Every two weeks, Taos County commissioners meet to discuss and vote on county business, policies and projects. Citizens are invited to speak at the beginning of meetings, which take place at 105 Albright St. Video of the meetings are streamed live and posted on the University of New Mexico-Taos YouTube channel. Here's a rundown of some of the items discussed at the Tuesday (Feb. 6) meeting. All commissioners were present with Mark Gallegos attending by phone. For news on Holy Cross Hospital and the use of mill levy funds for payroll, see the story on page A1.
El Prado distiller's licenses OKed
All five Taos County commissioners approved a pair of liquor license applications for a craft distillery and tasting room two investors are hoping to build in El Prado off of State Road 150.
Taos residents Kristie Wang and Oliver Knight incorporated Taos High Desert Spirits in 2015 although the company will operate under the name Taos Highborn Spirits.
Wang said the distillery would annually produce 36,000 cases of whiskey and bourbon, mostly for export out of New Mexico, and would require about 2 acre-feet of water a year. An acre-foot of water equals about 325,851 gallons.
The distillery would sit on a 3.2-acre property located at 7 Gavilan Drive, El Prado. The project received a special use permit from the Taos County Planning commission in December 2016 and has the approval of the Upper Las Colonias Neighborhood Association, according to documents at the county's planning department. The liquor licenses have administrative approval from the state's Alcohol and Gaming Division. After Tuesday's approval, the application will go back to the state for final approval.
Casandra Romero, a substance abuse preventionist with Rocky Mountain Youth Corp, told the commission the distillery would be located within 1.2 miles of four other liquor outlets and that Taos County is already oversaturated with establishments that serve and sell alcohol.
Wang responded to the concerns by saying she and Knight are committed to both conducting their business responsibly and ensuring drinking is done responsibly. She said the tap room is "more of a marketing tool" and not "a late-night venue."
The Taos County Board of Commissioners voted unanimously to adopt an updated plan for natural disasters and other emergencies, called the Taos County All-Hazards Emergency Operations Plan. "This is basically our playbook during an emergency," said Mark Ortega with the county's emergency management department. The plan "sets up the chain of command." The plan is required to get many state and federal grants.
Taos County commissioners could consider implementing a burn ban at its next meeting. Personnel with the emergency management department are analyzing fire danger over the next couple of weeks to make a recommendation. It wouldn't affect tribal or federally held lands. As of Jan. 30, 94 percent of the state is experiencing drought conditions and snowpack in the mountains is at a record low.
Water rights protest
County Manager Leandro Cordova said commissioners will finally hear an update on the county's protest of a controversial water rights transfer at the Feb. 20 meeting.

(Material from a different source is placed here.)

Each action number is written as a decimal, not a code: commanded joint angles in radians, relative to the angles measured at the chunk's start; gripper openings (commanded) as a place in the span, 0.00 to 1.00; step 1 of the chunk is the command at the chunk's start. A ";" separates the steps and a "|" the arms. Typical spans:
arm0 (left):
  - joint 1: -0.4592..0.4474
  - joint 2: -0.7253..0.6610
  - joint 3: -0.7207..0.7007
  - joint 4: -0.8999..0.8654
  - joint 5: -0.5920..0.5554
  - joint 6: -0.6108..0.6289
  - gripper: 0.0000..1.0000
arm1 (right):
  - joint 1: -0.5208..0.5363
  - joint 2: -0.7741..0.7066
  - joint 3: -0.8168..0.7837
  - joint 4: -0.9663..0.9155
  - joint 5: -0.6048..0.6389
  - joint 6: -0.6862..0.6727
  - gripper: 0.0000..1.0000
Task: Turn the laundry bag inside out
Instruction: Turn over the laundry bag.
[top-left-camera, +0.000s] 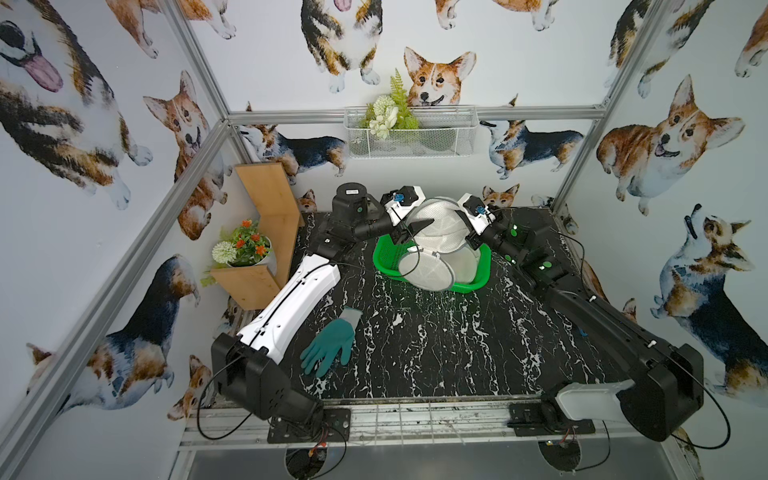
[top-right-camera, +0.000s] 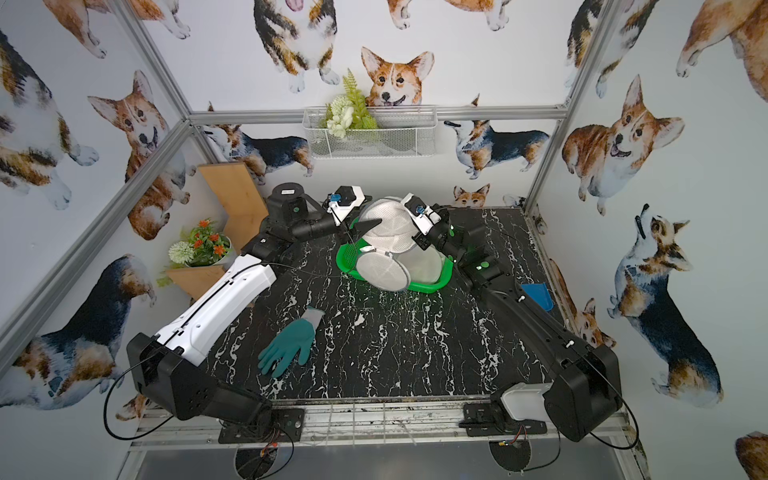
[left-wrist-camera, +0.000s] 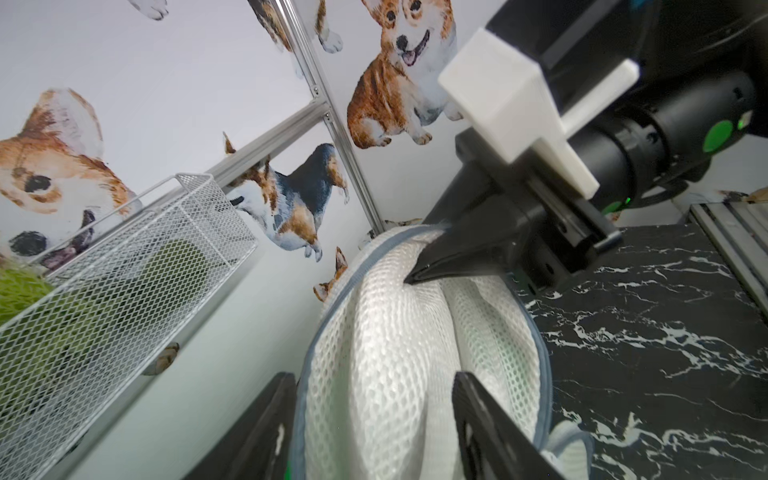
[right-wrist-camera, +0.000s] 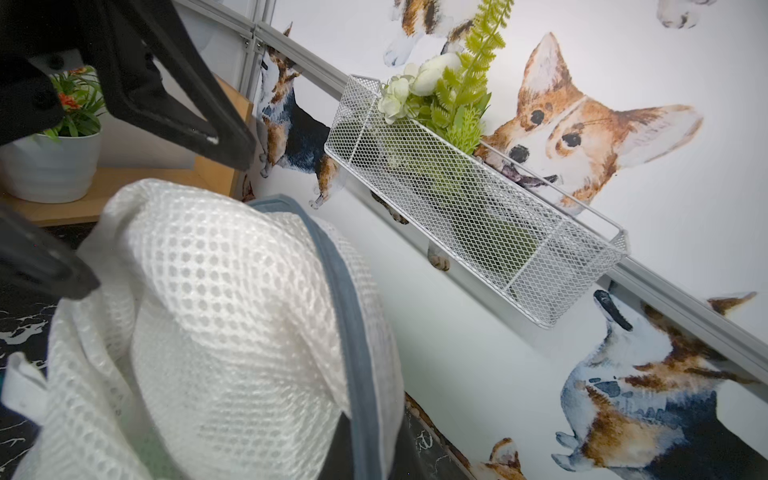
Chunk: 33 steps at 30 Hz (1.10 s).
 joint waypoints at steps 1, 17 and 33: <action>0.000 0.006 0.030 -0.133 0.037 0.088 0.59 | 0.004 -0.009 -0.001 0.022 0.002 -0.035 0.00; 0.011 0.088 0.116 -0.258 0.143 0.086 0.42 | 0.027 -0.008 -0.006 0.088 -0.048 -0.035 0.00; 0.032 0.099 0.124 -0.237 0.136 0.099 0.00 | 0.027 0.013 0.028 0.007 -0.060 0.026 0.01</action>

In July, the state engineer, the top water rights administrator in New Mexico, approved a transfer of 1,752 acre-feet of groundwater rights from Top of the World Farm in Costilla to a domestic water project in Santa Fe. Those water rights account for nearly half of the water rights needed to satisfy the Aamodt Settlement, a comprehensive and complex settlement in a water rights dispute involving four pueblos, the state and non-Native American water rights holders in the Pojoaque Valley, which is south of Taos.
The commission voted in August to appeal the transfer in a district court. It has taken longer than anticipated for a contracted legal firm to coalesce and review all the Top of the World protest documents.
March meeting dates
The commission voted to change its meeting dates next month, which will now be March 13 and March 27.